Inclusion Criteria:

• Patients meeting the CDC definition of CFS.
• All races, ethnicities, socio-economic status (SES), and gender
• Age greater than 18 (because of concerns about radioactivity, we and the Cedars-Sinai and Harbor-UCLA IRBs have decided not to enroll subjects below the age of 18).
• Age less than 50. Because of concern of sildenafil exacerbating coronary artery disease, we will only enroll patients younger than 50.
• Able to provide informed consent.
• Willingness to be off all medicines and supplements for 3 weeks prior to the study.
• Patients with psychiatric disorders (see below) will be included, if they could be off their medications, and if their psychiatric diagnosis clearly occurred after their fatigue symptoms began.
• Patients with concurrent fibromyalgia will be allowed to participate if the meet diagnostic criteria for CFS.

Exclusion Criteria:

• Disabilities that would prevent them from participating in the study.
• Current use of prescription medicines (starting at 3 weeks prior to the study) and supplements (starting at 1 weeks prior to the study) except acetaminophen or aspirin. This includes herbal supplements and vitamins.
• Existing medical illnesses, such as heart disease, hypertension, cancer, rheumatological diseases, endocrinopathies or hormone replacement therapy, seizure disorders, severe obesity (BMI > 32 kg/m2),
• Severe psychiatric disorders including bipolar disorder, schizophrenia, dementia and previous or current diagnosis of alcohol or substance abuse within the past year.
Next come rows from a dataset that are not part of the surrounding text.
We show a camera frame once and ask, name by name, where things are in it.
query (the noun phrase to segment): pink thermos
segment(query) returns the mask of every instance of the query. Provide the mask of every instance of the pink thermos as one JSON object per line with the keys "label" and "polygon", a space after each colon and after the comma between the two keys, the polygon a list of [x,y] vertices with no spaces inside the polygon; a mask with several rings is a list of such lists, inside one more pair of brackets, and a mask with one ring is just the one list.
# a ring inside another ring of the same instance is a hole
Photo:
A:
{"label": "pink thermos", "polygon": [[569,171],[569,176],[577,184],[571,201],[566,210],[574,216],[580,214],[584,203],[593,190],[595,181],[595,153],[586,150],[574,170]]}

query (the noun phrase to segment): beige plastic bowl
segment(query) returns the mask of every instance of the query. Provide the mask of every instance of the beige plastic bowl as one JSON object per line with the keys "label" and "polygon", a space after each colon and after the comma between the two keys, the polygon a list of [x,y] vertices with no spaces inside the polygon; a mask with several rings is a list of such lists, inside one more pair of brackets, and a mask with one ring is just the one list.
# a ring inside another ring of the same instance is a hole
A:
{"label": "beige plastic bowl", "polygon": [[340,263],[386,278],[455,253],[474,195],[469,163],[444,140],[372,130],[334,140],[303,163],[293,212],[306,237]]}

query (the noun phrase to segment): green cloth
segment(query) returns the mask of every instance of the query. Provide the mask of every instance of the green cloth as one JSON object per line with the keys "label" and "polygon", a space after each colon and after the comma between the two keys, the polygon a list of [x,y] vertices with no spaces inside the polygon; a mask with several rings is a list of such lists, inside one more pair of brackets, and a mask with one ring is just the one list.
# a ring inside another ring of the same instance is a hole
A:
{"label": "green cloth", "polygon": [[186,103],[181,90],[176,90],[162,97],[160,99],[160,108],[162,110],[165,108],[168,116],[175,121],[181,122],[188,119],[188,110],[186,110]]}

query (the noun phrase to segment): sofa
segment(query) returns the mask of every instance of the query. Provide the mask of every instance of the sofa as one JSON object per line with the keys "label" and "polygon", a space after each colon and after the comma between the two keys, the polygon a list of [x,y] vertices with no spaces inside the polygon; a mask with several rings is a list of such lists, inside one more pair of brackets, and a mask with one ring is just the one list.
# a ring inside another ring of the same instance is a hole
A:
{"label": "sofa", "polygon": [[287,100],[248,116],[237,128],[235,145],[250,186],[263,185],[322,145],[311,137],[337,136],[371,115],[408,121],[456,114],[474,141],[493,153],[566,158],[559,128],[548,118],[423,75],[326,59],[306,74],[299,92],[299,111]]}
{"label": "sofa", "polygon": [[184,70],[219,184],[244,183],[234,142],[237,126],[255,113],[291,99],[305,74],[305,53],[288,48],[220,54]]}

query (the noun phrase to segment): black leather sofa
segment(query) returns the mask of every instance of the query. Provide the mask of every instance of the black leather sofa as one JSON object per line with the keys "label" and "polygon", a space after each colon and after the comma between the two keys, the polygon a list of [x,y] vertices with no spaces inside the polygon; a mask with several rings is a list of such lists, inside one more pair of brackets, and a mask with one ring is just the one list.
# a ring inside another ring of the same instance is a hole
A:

Patients with depression of such severity as to warrant treatment with anti-depressants will be excluded.
• Current abuse of illicit drugs or heavy ethanol use.
• Pregnant women will be excluded because of radioactivity exposure from the SPECT scans.
• Abnormal EKG
• Abnormal CBC, blood chemistries, thyroid function tests, and HIV, ANA, RF and ESR tests.